Researchers recently found evidence that she was not alone. In a 2019 study, scientists used artificial intelligence (AI) to identify an unknown species of human ancestor that modern humans came into contact with during their long journey from Africa millennia ago.

“About 80,000 years ago, the so-called exit from Africa occurred, when part of the human population, which already consisted of modern humans, left the African continent and migrated to other continents, giving rise to all current populations,” explained evolutionary biologist Jaume Bertranpetit from the University of Pompeu Fabra (Spain).

As modern humans made their way across the Eurasian landmass, they also interbred with ancient and extinct hominids from other species.

Until recently, Neanderthals and Denisovans were thought to have been among these casual sex partners , the latter of which was unknown until 2010.

But in this study, a third long-standing ancestor was isolated in Eurasian DNA, thanks to deep learning algorithms sifting through the complex mass of ancient and modern human genetic code.

Using a statistical technique called Bayesian inference, the researchers found evidence for what they call a “third introgression,” a “ghostly” archaic population that modern humans interbred with during the Exodus from Africa.

“This population is either related to the Denisov Neanderthal clade or diverged early from the Denisov lineage,” the researchers write, implying that this third population may have been a mixture of Neanderthals and Denisovans.

In a way, this is a hypothetical confirmation of the 2018 teenage girl “hybrid fossil” varieties, although there is still much to be done and the research projects themselves are not directly linked.

“Our theory is consistent with the hybrid specimen recently discovered at Denisova, although we cannot rule out other possibilities for now,” one of the team members, genomist Mayukh Mondal from the University of Tartu in Estonia, said in a press statement during the opening.

At the same time, discoveries made in this field of science are in full swing.

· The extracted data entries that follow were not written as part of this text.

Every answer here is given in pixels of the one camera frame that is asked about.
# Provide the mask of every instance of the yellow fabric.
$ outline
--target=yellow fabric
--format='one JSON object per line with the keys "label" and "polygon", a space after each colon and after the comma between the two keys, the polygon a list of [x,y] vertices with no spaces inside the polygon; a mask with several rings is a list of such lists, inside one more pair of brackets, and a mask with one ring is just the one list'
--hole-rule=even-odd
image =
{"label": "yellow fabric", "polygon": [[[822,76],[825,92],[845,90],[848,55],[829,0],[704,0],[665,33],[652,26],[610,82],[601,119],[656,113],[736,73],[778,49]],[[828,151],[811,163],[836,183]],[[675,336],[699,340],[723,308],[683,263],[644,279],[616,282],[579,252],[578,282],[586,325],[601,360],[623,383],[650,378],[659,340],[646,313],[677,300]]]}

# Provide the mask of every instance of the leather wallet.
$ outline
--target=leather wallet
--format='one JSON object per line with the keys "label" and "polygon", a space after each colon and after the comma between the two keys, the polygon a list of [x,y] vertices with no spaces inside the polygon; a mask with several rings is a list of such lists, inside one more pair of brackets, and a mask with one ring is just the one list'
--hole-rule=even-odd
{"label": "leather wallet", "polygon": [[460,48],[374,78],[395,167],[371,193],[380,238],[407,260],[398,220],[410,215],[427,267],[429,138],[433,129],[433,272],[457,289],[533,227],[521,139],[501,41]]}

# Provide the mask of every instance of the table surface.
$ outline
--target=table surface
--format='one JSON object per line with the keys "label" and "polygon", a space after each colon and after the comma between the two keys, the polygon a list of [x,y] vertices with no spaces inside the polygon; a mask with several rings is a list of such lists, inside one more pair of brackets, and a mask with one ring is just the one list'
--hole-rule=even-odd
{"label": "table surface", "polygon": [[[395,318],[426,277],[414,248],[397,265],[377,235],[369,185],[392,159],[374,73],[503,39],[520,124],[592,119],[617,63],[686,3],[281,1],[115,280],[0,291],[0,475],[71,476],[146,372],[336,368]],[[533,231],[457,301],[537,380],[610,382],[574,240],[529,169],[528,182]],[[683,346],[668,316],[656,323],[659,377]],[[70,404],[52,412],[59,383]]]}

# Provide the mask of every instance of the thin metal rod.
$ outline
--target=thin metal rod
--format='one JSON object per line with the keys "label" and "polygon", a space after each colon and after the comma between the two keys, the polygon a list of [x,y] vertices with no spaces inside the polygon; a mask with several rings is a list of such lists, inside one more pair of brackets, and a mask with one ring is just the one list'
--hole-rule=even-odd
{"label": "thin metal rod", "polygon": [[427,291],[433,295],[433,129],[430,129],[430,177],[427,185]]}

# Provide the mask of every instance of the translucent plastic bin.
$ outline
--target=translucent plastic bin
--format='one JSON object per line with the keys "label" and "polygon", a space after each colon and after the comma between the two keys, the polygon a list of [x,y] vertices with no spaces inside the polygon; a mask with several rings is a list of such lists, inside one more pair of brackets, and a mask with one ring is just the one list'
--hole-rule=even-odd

Also in 2018, another team of researchers unearthed evidence for what they called a “certain third interbreeding event” alongside Denisovans and Neanderthals, and papers published in early 2019 trace the chronology of how these extinct species crossed and interbred more frequently than ever before.

There is much more research to be done. The application of AI-assisted analysis is an entirely new technique in the field of human origins, and the known fossil evidence we are dealing with is remarkably sparse.

But, according to the study, what the team found explains more than just the long-forgotten process of introgression it’s fascinating work that partly defines who we are today.

“We thought we’d try to find these places with high divergence in the genome, see which ones are Neanderthals and which ones are Denisovans, and then see if they explain the whole picture,” Bertranpetitt said.

“As it happens, if you subtract the Neanderthal and Denisovan parts, there is still something in the genome that is highly divergent.”